### Task goal
From the data that follows, copy every line holding the string "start".

(Data Opens)

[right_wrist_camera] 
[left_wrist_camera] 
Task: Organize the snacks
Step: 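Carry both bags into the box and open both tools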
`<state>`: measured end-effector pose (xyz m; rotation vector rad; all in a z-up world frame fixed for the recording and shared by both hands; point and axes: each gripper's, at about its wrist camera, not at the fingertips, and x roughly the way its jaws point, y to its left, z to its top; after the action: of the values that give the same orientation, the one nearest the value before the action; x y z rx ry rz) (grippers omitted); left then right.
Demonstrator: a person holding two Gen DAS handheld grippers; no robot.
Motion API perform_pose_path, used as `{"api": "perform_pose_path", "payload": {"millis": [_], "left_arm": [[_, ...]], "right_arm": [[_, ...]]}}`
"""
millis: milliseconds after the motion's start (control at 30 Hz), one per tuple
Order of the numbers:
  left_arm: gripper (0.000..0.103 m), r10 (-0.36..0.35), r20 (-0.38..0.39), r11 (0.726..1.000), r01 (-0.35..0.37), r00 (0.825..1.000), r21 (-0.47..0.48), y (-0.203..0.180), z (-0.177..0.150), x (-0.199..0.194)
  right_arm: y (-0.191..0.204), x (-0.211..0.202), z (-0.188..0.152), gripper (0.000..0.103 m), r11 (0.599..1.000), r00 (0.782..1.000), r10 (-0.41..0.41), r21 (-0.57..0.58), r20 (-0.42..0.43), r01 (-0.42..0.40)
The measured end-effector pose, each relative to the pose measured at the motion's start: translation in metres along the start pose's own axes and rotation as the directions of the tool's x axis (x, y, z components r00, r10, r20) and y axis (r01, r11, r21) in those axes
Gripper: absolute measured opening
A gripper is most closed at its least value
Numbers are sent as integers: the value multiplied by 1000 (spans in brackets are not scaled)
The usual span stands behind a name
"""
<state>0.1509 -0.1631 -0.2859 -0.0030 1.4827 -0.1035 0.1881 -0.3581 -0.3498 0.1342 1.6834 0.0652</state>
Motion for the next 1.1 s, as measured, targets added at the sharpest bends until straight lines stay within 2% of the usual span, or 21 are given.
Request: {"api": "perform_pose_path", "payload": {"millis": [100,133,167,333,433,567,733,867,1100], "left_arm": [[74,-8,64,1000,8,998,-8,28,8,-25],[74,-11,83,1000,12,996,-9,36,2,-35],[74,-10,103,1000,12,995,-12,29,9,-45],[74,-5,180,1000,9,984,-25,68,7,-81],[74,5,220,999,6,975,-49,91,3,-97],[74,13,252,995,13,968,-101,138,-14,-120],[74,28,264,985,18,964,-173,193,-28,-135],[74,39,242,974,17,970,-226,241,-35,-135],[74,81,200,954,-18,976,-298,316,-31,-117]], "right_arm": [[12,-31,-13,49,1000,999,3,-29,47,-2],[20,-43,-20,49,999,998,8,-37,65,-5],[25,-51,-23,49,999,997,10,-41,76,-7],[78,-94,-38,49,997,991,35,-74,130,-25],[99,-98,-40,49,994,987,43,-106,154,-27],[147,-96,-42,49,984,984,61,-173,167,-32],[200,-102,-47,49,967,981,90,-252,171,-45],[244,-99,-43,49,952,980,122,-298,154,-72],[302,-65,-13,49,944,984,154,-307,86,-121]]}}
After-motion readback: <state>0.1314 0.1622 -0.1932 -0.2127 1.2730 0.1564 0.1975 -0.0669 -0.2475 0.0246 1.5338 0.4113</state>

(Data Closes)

### Task answer
millis: milliseconds after the motion's start (control at 30 Hz), one per tuple
The measured end-effector pose, each relative to the pose measured at the motion's start: translation in metres along the start pose's own axes and rotation as the directions of the tool's x axis (x, y, z components r00, r10, r20) and y axis (r01, r11, r21) in those axes

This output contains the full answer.